Machine Learning Interview Questions – Set 17

What is Kernel SVM?

Kernel SVM is the abbreviated version of the kernel support vector machine. Kernel methods are a class of algorithms for pattern analysis, and the most common one is the kernel SVM.

What are 3 data preprocessing techniques to handle outliers?

  • Winsorize (cap at threshold).
  • Transform to reduce skew (using Box-Cox or similar).
  • Remove outliers if you’re certain they are anomalies or measurement errors.

How would you define the number of clusters in a clustering algorithm?

The number of clusters can be determined by finding the silhouette score. Often we aim to get some inferences from data using clustering techniques so that we can have a broader picture of a number of classes being represented by the data. In this case, the silhouette score helps us determine the number of cluster centres to cluster our data along.

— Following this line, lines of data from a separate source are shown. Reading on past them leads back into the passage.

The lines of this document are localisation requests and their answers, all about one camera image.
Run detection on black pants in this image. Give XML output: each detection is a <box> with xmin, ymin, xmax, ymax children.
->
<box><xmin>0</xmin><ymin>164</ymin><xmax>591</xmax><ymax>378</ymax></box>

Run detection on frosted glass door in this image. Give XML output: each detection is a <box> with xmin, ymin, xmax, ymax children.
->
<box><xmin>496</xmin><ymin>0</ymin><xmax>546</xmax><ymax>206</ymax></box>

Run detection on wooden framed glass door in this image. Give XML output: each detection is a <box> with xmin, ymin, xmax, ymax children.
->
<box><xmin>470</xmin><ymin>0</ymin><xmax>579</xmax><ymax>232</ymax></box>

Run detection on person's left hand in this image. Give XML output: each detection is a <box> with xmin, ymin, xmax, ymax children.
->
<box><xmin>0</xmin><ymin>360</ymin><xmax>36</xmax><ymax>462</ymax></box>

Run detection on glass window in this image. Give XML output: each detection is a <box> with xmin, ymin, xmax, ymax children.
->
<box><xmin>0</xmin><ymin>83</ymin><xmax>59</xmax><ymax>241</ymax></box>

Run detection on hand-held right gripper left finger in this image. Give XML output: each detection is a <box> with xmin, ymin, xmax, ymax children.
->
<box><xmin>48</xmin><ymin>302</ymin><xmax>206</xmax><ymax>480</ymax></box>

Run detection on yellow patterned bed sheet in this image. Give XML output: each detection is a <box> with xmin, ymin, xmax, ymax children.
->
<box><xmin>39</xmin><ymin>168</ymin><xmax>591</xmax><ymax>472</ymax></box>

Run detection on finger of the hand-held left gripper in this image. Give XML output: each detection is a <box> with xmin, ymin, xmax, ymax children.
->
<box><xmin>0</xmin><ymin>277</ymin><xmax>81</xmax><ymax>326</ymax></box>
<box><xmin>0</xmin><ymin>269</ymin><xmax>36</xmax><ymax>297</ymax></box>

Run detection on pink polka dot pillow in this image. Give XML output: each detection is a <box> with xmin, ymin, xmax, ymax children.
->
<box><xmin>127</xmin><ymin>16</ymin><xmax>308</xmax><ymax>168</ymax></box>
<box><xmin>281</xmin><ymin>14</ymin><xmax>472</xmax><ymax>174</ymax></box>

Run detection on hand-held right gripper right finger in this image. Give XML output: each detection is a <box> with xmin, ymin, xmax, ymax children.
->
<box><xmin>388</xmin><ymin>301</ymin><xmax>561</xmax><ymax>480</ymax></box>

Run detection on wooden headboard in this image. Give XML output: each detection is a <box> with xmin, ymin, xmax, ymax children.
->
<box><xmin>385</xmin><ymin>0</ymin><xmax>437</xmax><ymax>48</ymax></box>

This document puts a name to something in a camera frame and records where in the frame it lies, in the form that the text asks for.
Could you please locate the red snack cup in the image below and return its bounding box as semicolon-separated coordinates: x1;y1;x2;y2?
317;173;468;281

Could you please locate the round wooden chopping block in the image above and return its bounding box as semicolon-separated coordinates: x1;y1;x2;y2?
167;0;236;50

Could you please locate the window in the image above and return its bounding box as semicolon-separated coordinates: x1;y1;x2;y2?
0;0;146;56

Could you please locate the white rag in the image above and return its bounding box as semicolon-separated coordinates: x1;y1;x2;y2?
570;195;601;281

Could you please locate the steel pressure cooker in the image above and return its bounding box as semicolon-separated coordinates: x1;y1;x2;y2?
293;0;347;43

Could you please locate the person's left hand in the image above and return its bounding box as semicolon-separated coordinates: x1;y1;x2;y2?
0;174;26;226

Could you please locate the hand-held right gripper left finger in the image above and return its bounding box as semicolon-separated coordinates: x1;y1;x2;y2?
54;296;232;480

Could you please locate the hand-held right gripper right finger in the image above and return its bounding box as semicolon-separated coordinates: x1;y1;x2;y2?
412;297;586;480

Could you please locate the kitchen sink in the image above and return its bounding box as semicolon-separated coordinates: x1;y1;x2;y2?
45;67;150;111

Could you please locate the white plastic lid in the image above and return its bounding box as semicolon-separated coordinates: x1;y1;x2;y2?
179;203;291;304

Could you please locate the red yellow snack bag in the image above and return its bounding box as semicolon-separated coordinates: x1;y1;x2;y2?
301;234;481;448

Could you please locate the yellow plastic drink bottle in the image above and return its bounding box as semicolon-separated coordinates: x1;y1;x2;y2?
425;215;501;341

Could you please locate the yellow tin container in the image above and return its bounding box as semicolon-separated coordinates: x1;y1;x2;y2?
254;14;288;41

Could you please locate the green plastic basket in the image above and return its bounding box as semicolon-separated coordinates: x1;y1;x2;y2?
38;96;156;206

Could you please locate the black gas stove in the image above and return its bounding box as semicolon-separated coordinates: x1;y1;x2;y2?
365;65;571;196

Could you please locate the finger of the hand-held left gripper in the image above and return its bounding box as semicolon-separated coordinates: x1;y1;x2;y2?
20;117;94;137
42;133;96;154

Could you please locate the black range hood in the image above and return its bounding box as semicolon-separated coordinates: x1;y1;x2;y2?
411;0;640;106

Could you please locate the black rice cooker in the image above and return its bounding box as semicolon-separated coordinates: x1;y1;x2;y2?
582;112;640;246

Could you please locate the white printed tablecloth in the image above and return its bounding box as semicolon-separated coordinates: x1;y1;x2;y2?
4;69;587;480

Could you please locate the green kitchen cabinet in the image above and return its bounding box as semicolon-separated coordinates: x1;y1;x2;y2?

Another technique that can be used is the elbow method.

Keeping train and test split criteria in mind, is it good to perform scaling before the split or after the split?

Scaling should be done post-train and test split ideally. If the data is closely packed, then scaling post or pre-split should not make much difference.

List all assumptions for data to be met before starting with linear regression.

Before starting linear regression, the assumptions to be met are as follow:

  • Linear relationship
  • Multivariate normality
  • No or little multicollinearity
  • No auto-correlation
  • Homoscedasticity

Why is mean square error a bad measure of model performance? What would you suggest instead?

Mean Squared Error (MSE) gives a relatively high weight to large errors — therefore, MSE tends to put too much emphasis on large deviations. A more robust alternative is MAE (mean absolute deviation).

Explain false negative, false positive, true negative and true positive with a simple example.

Let’s consider a scenario of a fire emergency:

True Positive: If the alarm goes on in case of a fire.
Fire is positive and prediction made by the system is true.
False Positive: If the alarm goes on, and there is no fire.
System predicted fire to be positive which is a wrong prediction, hence the prediction is false.
False Negative: If the alarm does not ring but there was a fire.
System predicted fire to be negative which was false since there was fire.
True Negative: If the alarm does not ring and there was no fire.
The fire is negative and this prediction was true.

A jar has 1000 coins, of which 999 are fair and 1 is double headed. Pick a coin at random, and toss it 10 times. Given that you see 10 heads, what is the probability that the next toss of that coin is also a head?

  • There are two ways of choosing a coin. One is to pick a fair coin and the other is to pick the one with two heads.
  • Probability of selecting fair coin = 999/1000 = 0.999
  • Probability of selecting unfair coin = 1/1000 = 0.001
    Selecting 10 heads in a row = Selecting fair coin * Getting 10 heads + Selecting an unfair coin
    P (A) = 0.999 * (1/2)^10 = 0.999 * (1/1024) = 0.000976
  • P (B) = 0.001 * 1 = 0.001
  • P( A / A + B ) = 0.000976 / (0.000976 + 0.001) = 0.4939
  • P( B / A + B ) = 0.001 / 0.001976 = 0.5061
  • Probability of selecting another head = P(A/A+B) * 0.5 + P(B/A+B) * 1 = 0.4939 * 0.5 + 0.5061 = 0.7531

What are the two paradigms of ensemble methods?

The two paradigms of ensemble methods are

  • Sequential ensemble methods
  • Parallel ensemble methods

What’s a Fourier transform?

Fourier Transform is a mathematical technique that transforms any function of time to a function of frequency. Fourier transform is closely related to Fourier series. It takes any time-based pattern for input and calculates the overall cycle offset, rotation speed and strength for all possible cycles. Fourier transform is best applied to waveforms since it has functions of time and space. Once a Fourier transform applied on a waveform, it gets decomposed into a sinusoid.